**TASK REQUIREMENTS**:
A single figure is required: the number of lines in the listing below containing the word "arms".

**PROVIDED DATA**:
++++++++
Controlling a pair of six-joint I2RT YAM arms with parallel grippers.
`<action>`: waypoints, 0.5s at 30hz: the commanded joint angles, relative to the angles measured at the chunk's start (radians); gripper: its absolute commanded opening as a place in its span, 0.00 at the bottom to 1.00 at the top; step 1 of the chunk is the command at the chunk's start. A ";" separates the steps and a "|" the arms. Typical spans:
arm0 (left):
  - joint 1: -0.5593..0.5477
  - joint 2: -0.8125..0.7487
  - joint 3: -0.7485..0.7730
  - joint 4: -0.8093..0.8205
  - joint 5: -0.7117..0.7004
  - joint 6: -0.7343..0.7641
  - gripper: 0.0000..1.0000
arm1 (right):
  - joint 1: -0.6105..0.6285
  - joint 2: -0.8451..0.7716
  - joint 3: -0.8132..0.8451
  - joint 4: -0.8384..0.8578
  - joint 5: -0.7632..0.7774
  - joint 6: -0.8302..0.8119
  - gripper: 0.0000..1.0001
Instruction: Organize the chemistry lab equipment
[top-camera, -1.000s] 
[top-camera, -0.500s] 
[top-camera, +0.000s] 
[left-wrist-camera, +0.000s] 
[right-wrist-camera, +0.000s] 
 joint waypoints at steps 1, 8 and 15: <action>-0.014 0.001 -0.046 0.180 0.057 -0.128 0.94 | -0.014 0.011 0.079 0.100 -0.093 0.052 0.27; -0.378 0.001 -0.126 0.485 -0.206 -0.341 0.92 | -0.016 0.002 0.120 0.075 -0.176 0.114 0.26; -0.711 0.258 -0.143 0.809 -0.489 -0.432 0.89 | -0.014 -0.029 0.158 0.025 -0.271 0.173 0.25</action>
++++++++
**YOUR SOLUTION**:
2